It's London in 1902 and Philip Marshall (Charles Laughton) returns home from the office to find his son John (Dean Harens) packing his bags because he cannot stand the harping of his mother for one moment longer. Mrs Marshall (Rosalind Ivan) is a horrendous shrew who Philip has grown to despise over the years they have been married, and it seems the only good thing that came out of their union was John, who at least pays proper respect to his father and vice versa. Now he has moved out, Philip and his wife are barely tolerating each other - something has to give...

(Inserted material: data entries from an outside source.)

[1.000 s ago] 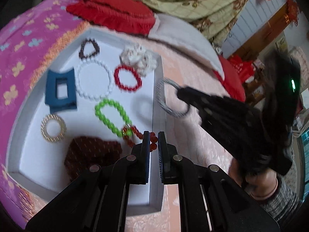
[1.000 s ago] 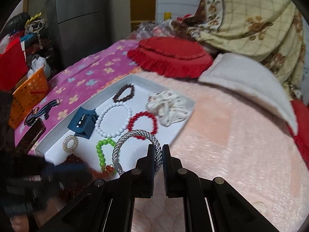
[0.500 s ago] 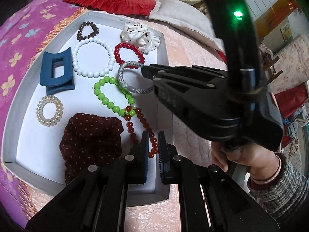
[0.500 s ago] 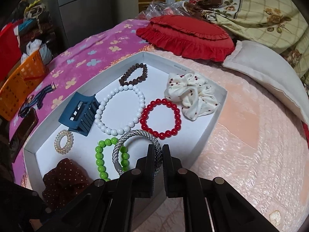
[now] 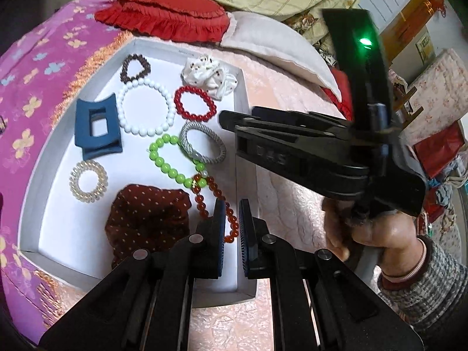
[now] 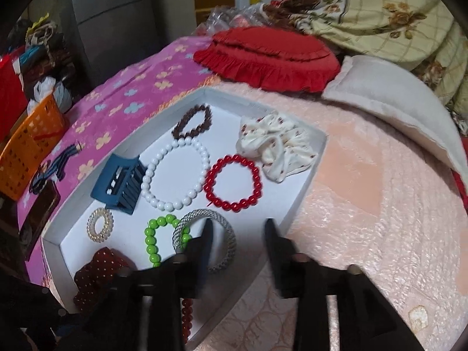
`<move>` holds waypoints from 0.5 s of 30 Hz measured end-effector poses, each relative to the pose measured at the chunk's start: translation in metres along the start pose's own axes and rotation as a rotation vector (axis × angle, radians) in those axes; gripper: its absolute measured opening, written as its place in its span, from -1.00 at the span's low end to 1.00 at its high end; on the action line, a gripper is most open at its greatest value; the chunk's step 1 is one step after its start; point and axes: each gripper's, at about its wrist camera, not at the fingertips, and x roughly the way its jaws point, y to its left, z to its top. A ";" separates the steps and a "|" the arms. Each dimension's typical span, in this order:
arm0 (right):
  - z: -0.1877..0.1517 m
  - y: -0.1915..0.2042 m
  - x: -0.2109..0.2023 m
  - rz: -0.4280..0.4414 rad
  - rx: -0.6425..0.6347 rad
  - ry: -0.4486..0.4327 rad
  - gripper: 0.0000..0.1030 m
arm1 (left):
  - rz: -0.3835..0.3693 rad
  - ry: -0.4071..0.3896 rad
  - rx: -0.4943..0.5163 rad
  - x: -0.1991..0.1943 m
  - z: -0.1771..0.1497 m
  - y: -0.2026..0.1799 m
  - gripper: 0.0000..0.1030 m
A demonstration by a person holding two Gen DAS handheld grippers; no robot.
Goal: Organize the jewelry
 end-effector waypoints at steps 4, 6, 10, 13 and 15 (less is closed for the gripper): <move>-0.006 -0.007 -0.020 0.004 0.035 -0.026 -0.20 | 0.061 -0.072 0.014 -0.010 0.002 0.000 -0.88; -0.013 -0.008 -0.031 -0.009 0.033 -0.038 -0.19 | 0.113 -0.119 0.018 -0.014 0.004 0.001 -0.85; -0.038 -0.011 -0.059 -0.050 0.015 -0.066 -0.19 | 0.311 -0.223 0.059 -0.023 0.004 -0.001 -0.82; -0.065 -0.019 -0.076 -0.071 0.036 -0.056 -0.17 | 0.349 -0.263 0.059 -0.026 0.003 -0.001 -0.81; -0.085 -0.026 -0.084 -0.082 0.057 -0.037 -0.17 | 0.366 -0.296 0.058 -0.029 0.002 -0.001 -0.81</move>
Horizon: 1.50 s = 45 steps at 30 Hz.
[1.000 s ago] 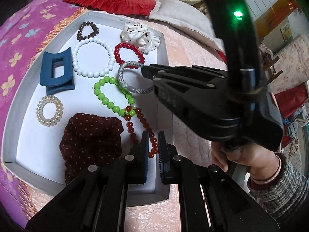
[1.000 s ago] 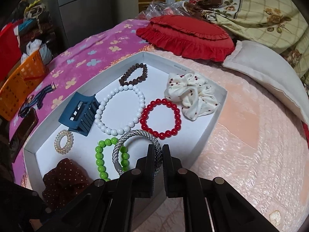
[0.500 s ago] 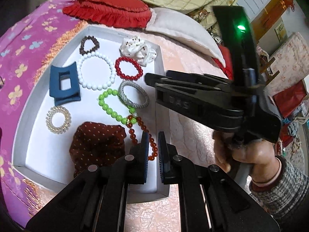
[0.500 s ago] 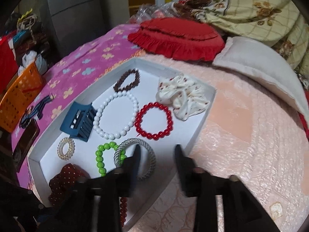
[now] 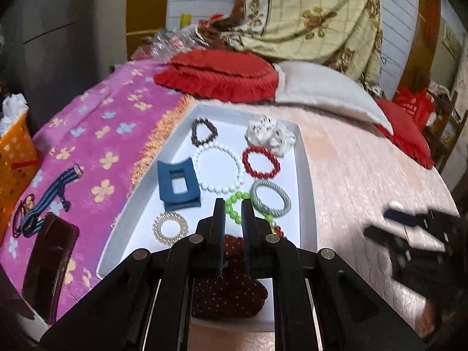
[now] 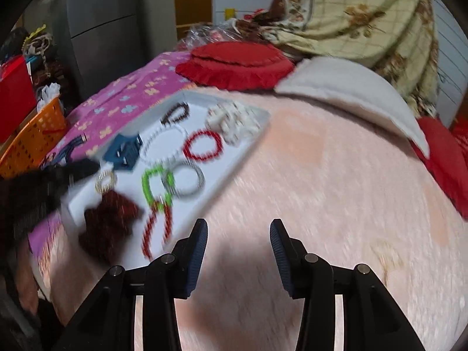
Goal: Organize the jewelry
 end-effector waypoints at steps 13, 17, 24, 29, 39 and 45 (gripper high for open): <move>-0.076 -0.033 -0.062 -0.077 0.020 -0.043 -0.17 | 0.244 -0.393 -0.068 -0.095 -0.028 -0.034 0.59; -0.086 -0.040 -0.079 -0.052 0.047 -0.072 -0.17 | 0.226 -0.388 -0.047 -0.129 -0.041 -0.055 0.62; -0.106 -0.054 -0.104 -0.017 0.114 -0.124 -0.17 | 0.283 -0.405 0.009 -0.172 -0.050 -0.099 0.63; -0.117 -0.062 -0.131 0.002 0.139 -0.180 -0.13 | 0.237 -0.394 -0.004 -0.190 -0.057 -0.120 0.65; -0.133 -0.060 -0.158 -0.043 0.121 -0.230 0.11 | 0.229 -0.291 0.029 -0.195 -0.070 -0.149 0.65; -0.136 -0.055 -0.161 -0.057 0.108 -0.227 0.11 | 0.230 -0.230 0.031 -0.186 -0.083 -0.146 0.65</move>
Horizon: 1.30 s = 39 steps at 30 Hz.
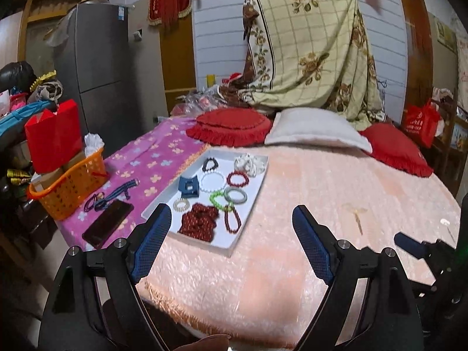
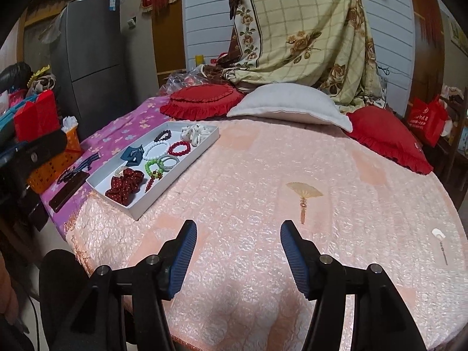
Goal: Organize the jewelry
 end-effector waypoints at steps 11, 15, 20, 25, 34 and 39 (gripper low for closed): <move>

Robert Siodmak was something of a film noir expert from the heyday of such movies, so it might have been unusual to see him tackle material which did not really fit that template from his most admired era of moviemaking. Yes, there were thriller elements here, and some opportunities for excellent suspense sequences, but largely this was a melodrama concerned with how kindheartedness and decency could be twisted around by the wrong people, so that when faced with a man who is pure of heart like Philip it was that nobility of purpose that led him to operate like some kind of self-appointed reformer.
Here that reforming took the methods of murder to rid the world of terrible people, and Philip is played with such tenderness and understatement by Laughton - he was rarely better here and proved he needn't go way over the top to be effective - that it's hard not to warm to him. If he had decided to bump off someone otherwise innocent who had slighted him in some mundane fashion then it would be hard to endorse his actions, but Siodmak does something interesting here by making us side with, and see the sympathetic aspects of, a man who is essentually a killer. How does he wind up committing these crimes? Because he sees no way out of his situation other than to act as he does.
The impetus for this is not the fact that his son has left home and is now preparing to emigrate to Canada to get away from his mother, but that Philip has met another woman. He may be middle aged and nobody's idea of a great catch, but the understanding he shows Mary Gray (Ella Raines) who he helps to find a job when he has to turn her down at his own offices then finds her crying in the street that evening wins her over. They begin to meet up for nights out, which Mrs Marshall is unaware of or so Philip believes, and soon they are in love with his thoughts turning to divorce. However, when his other half reveals that she knows all about the meetings, which remain chaste incidentally, she makes it clear she will never let him go.
Faced with a life of misery, Philip does something drastic and we are supposed to see that there is one less horrible person in the world, which places us in an intriguing moral position as we are encouraged to view murder as a humane act, not for the victims but for those left behind who will feel so much the better for them not being around any more. The film doesn't appear to have a problem with this, never mind that Philip was so well-liked otherwise that whatever his wife would have said would not have ruined him, and the Scotland Yard detective (Stanley Ridges) assigned to investigate what Philip is passing off as an accident is seen as one of the villians of the piece, not explicitly, but because he will as much spoil the anti-hero's chances at happiness as the wife would - or Henry Daniell's wifebeating next door neighbour who turns blackmailer for that matter. Morally, The Suspect is a lot murkier than it looks, and skillfully presented into the bargain. Music by Frank Skinner.